5 Şubat 2014 Çarşamba

Subliminal / Bilinçaltı Mesajlar (2)

Genetik kültürümüz, sosyal yapımız ve aile kültürümüz algı filtrelerimizi oluşturan etmenlerdir. Bu etmenlerin yoğunluğu tutumlarımızı, tutumlarımız da davranışlarımızı etkilemektedir. Tabiatımız gereği beynimiz birçok konuda kendini koruyabilen bir yapıya sahiptir. Yukarıda bahsettiğim algı filtrelerimiz çerçevesinde tehdit olarak algıladığı her bilgiyi koşulsuz reddederek kendiliğinden bir koruma sistemi geliştirmiştir. Basit bir örnek ile; araba kullanırken yolu görmek zorundasınızdır ve öyle de yaparsınız. Ancak yol sadece bilinçli olarak yoğunlaştığınız yerdir. Aslında yolun kenarındaki kaldırımı, evleri, dükkanları ve bunların ne renk olduğunu beynimiz kayıt altına alır. Araba kullanırken dikkatinizi yola vermeniz gerektiğinden, diğer tüm ayrıntılar beynimiz tarafından tehdit olarak algılanır ve bilincimize bunları reddetme telkininde bulunur. Bu savunma sisteminin açık vermesini ve tehdit olarak algıladığı bilgileri / mesajları tehdit olmaktan çıkarmak bilinçaltı mesajların görevidir. Bilinçli olarak algıladığımız tehditlere karşı anında savunma sistemimizi harekete geçirerek tepki verebiliyorken, bilinçaltı mesajların farkında olmadığımızdan, doğru yöntemlerle iletilen tüm mesajlar tutum ve davranışlarımıza etki etmektedir.

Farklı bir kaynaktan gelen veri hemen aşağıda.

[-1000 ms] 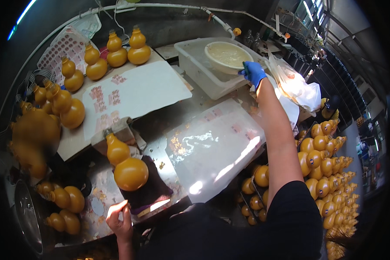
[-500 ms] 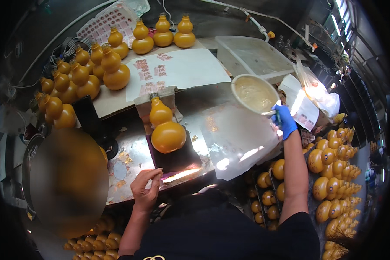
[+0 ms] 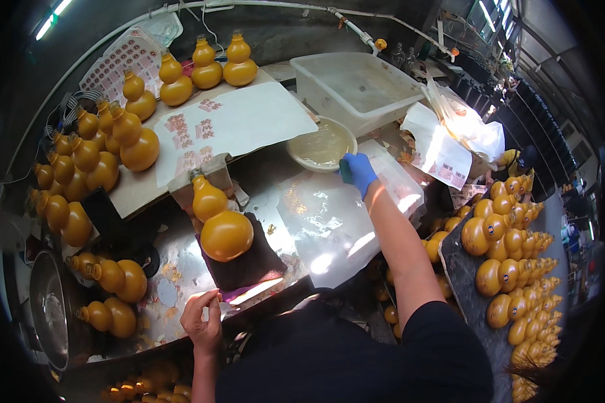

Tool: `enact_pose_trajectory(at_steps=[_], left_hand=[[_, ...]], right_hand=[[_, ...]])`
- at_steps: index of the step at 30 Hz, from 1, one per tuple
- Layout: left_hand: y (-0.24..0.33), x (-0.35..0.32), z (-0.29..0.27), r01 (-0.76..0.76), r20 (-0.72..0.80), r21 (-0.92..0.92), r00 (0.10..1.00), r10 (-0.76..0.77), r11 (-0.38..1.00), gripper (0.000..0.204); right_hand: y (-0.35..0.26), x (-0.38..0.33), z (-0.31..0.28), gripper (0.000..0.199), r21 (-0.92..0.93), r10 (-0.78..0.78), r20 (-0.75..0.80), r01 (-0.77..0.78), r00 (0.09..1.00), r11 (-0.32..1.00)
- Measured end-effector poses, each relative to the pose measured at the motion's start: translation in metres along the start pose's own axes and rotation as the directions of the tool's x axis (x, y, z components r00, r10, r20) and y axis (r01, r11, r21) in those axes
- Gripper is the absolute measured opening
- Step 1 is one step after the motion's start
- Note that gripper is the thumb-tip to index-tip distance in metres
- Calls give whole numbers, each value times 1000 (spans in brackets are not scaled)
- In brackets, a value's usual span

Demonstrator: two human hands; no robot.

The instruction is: The person scrubs the surface of yellow gourds with a green sponge and applies a sticker to each one. The person handles the gourds one at a time, rotating them to clean different sides before placing them on a nearby tray.

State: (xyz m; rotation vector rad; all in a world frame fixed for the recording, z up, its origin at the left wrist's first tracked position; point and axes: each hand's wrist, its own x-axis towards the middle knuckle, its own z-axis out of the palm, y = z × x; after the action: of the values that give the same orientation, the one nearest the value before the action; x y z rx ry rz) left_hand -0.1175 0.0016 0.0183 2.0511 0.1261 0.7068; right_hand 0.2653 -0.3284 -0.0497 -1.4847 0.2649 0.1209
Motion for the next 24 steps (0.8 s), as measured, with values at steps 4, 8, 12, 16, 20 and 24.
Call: enact_pose_trajectory(at_steps=[4,8,12,16,20,24], left_hand=[[-5,3,9,-2,-8,49,1000,2,999,11],[-10,2,8,92,-5,53,996,-92,994,9],[-19,6,12,137,-99,-45,985,-140,990,15],[-21,16,14,211,-139,-73,966,-220,975,19],[-31,19,8,201,-87,41,977,-197,979,17],[-27,14,6,248,-151,118,962,-229,962,18]], right_hand=[[3,41,-14,37,-450,-204,19,191,979,872],[-77,31,-17,46,-914,-143,280,309,949,264],[-151,77,-17,43,-604,-283,169,327,944,727],[-152,209,-53,41,-843,-339,130,284,932,457],[-139,281,-116,38,-587,-159,-58,96,986,804],[-148,244,-40,29,-513,234,185,-109,954,851]])
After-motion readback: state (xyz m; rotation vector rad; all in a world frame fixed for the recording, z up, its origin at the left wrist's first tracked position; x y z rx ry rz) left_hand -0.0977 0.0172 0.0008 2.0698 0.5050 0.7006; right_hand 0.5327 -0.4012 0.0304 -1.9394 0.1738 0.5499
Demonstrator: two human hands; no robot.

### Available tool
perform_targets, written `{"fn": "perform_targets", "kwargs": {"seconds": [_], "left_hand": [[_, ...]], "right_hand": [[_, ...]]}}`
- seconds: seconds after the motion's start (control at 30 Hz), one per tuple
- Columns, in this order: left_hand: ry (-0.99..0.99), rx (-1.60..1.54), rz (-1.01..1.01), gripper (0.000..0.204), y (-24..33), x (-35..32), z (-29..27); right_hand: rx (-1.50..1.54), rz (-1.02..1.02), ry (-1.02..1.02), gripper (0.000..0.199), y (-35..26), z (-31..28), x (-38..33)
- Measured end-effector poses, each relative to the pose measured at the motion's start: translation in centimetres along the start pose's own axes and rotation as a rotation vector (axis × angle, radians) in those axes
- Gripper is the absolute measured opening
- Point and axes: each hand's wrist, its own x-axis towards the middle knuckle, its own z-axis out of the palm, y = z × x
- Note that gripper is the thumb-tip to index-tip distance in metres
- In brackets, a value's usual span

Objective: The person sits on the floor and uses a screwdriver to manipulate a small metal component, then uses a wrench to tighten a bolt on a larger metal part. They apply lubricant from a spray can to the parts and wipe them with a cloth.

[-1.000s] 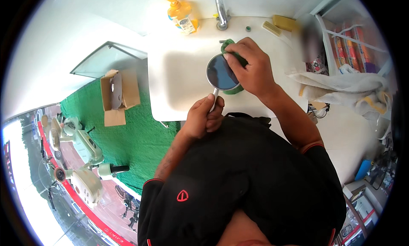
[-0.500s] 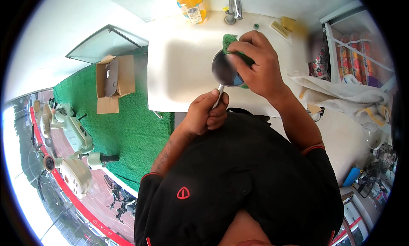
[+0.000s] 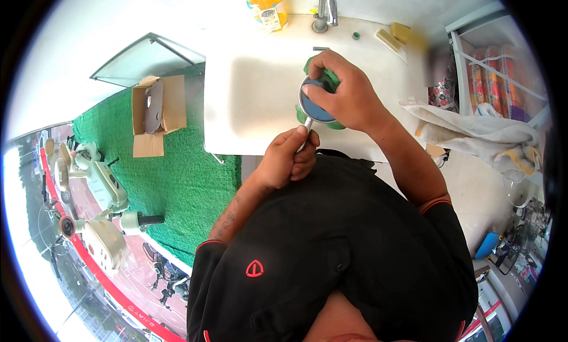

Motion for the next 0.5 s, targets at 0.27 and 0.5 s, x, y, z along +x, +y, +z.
{"fn": "perform_targets", "kwargs": {"seconds": [0.27,0.5], "left_hand": [[0.049,0.061,0.017,0.037,-0.4,0.1,0.1],[0.093,0.062,-0.007,0.036,-0.4,0.2,0.4]], "right_hand": [[-0.057,-0.019,0.117,0.019,0.3,1.1,-0.3],[-0.191,-0.164,0.241,0.017,1.3,2.1,-0.7]]}}
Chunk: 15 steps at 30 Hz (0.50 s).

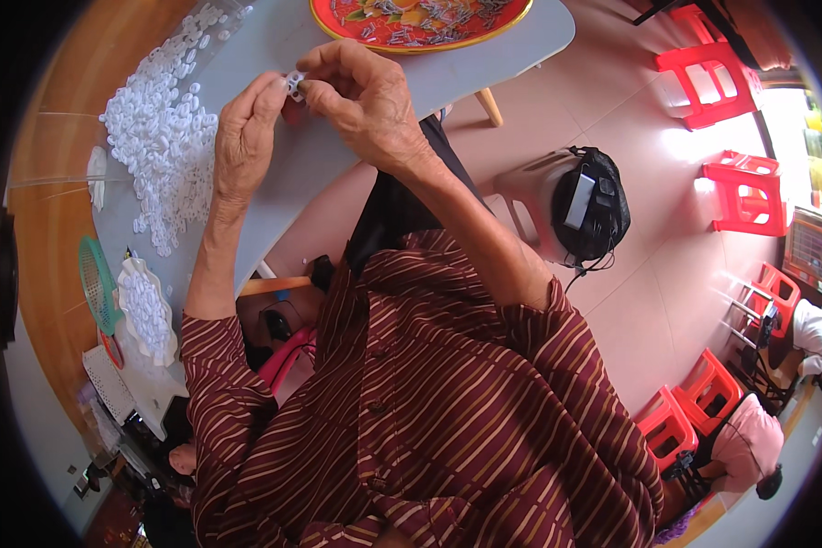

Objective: Manually assembling small white plastic rings with grey fasteners.

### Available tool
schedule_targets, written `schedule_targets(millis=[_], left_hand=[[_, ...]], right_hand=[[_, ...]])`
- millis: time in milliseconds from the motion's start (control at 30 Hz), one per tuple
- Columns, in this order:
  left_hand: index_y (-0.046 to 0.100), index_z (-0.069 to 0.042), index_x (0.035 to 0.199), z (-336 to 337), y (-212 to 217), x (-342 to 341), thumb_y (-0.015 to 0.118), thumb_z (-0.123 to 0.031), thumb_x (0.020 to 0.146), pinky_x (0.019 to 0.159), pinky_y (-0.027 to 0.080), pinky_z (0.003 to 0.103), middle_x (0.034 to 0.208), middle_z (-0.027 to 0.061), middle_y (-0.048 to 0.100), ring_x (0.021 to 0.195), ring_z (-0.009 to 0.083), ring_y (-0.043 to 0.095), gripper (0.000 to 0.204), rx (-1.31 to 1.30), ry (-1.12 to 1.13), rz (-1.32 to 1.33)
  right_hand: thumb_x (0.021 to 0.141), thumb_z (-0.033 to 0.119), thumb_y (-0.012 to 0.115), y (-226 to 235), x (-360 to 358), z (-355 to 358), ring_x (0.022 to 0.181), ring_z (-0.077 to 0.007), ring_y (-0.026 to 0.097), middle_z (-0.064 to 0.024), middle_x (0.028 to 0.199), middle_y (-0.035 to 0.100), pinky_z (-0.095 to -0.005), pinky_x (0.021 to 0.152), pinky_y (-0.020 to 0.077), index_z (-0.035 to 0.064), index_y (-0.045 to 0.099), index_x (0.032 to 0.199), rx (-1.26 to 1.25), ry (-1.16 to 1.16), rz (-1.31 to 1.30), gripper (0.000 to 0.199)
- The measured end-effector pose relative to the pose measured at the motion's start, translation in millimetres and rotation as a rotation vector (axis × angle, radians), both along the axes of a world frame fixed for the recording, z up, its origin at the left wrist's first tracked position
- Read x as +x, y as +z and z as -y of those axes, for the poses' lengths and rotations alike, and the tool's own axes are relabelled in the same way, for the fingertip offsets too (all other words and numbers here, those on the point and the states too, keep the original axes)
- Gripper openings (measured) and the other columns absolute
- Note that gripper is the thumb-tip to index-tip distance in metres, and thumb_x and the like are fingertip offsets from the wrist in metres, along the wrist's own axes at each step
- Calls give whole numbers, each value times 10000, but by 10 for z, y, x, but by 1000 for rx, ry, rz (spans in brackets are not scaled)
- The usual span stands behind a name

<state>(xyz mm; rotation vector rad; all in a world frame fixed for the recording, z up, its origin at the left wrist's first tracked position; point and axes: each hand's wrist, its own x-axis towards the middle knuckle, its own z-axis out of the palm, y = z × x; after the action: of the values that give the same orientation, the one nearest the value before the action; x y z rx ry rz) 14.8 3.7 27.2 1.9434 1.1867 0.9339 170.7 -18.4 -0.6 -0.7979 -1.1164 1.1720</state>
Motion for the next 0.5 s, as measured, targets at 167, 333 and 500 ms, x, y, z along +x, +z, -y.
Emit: schedule_targets(millis=[167, 333, 500], left_hand=[[548, 19, 898, -7, -49, 5, 491, -243, 943, 568, 399, 289, 652, 71, 507, 601, 140, 452, 271, 10, 51, 72], [552, 34, 890, -12, -50, -15, 504, -218, 926, 568, 402, 295, 643, 77, 508, 600, 142, 458, 259, -58, 48, 139], [560, 36, 848, -15, -109, -50, 528, -207, 904, 556, 398, 298, 614, 72, 496, 589, 138, 464, 251, -47, 29, 161]], right_hand=[[848, 32, 611, 10, 8, -14, 726, -89, 587, -61, 855, 622, -225, 683, 499, -51, 545, 1093, 25, 55, 124, 267], [813, 37, 653, -43, -11, -26, 715, -88, 597, -46, 802, 608, -223, 676, 508, -43, 562, 1080, 97, 53, 157, 293], [779, 62, 704, -68, -27, -10, 703, -79, 595, -30, 758, 589, -219, 662, 508, -27, 586, 1053, 103, 44, 230, 312]])
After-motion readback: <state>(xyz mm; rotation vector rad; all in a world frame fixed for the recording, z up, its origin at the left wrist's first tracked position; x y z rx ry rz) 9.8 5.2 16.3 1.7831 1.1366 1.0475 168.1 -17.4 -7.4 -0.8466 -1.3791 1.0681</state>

Reklam örneklerinde olduğu gibi sürekli tekrarlanan bilgi, beynimizin o bilgiyi sıradan bir mesaj olarak algılamasını ve tehdit kapsamından çıkarmasını sağlayan bir yöntemdir. Bu ve bunun gibi birçok yöntem görsel ve işitsel olarak sosyal ve psikolojik hayatımızın içerisindedir.
Özellikle çocukları hedef alan bilinçaltı mesajlar, beyinleri boş ve bilgi düzeyleri düşük olduğundan; çizgi film, oyuncak ve benzeri yollarla çocukların gelişimine olumsuz etki etmektedir. Sosyal video paylaşım sitelerinden, özellikle çizgi filmlerde ne gibi mesajların, ne şekilde iletildiğine “çizgi filmlerde bilinçaltı mesajlar” şeklinde aratarak inceleyebilirsiniz.
Kapitalizmin fikir babalarından Freud’un en büyük kozu olan cinsellik, bilinçaltı mesajların risklerinde de en başı çekmektedir. Televizyon, gazete, afiş gibi mecralarda, hatta sokaklarda bile cinsellik; ekonomik ve sosyal statü kazanımları amacıyla bireysel ve kurumsal açıdan istismar edilmektedir. Aslında istismarın da ötesinde bilinçli bir şekilde “sıradanlaştırılmaktadır”. Bu sıradanlaştırmanın amacı insanların tek düze düşünmelerini sağlayarak, uzun vadede tek bir dünya düzeni oluşturmaktır. Bu konuyu daha sonra irdeleyeceğiz.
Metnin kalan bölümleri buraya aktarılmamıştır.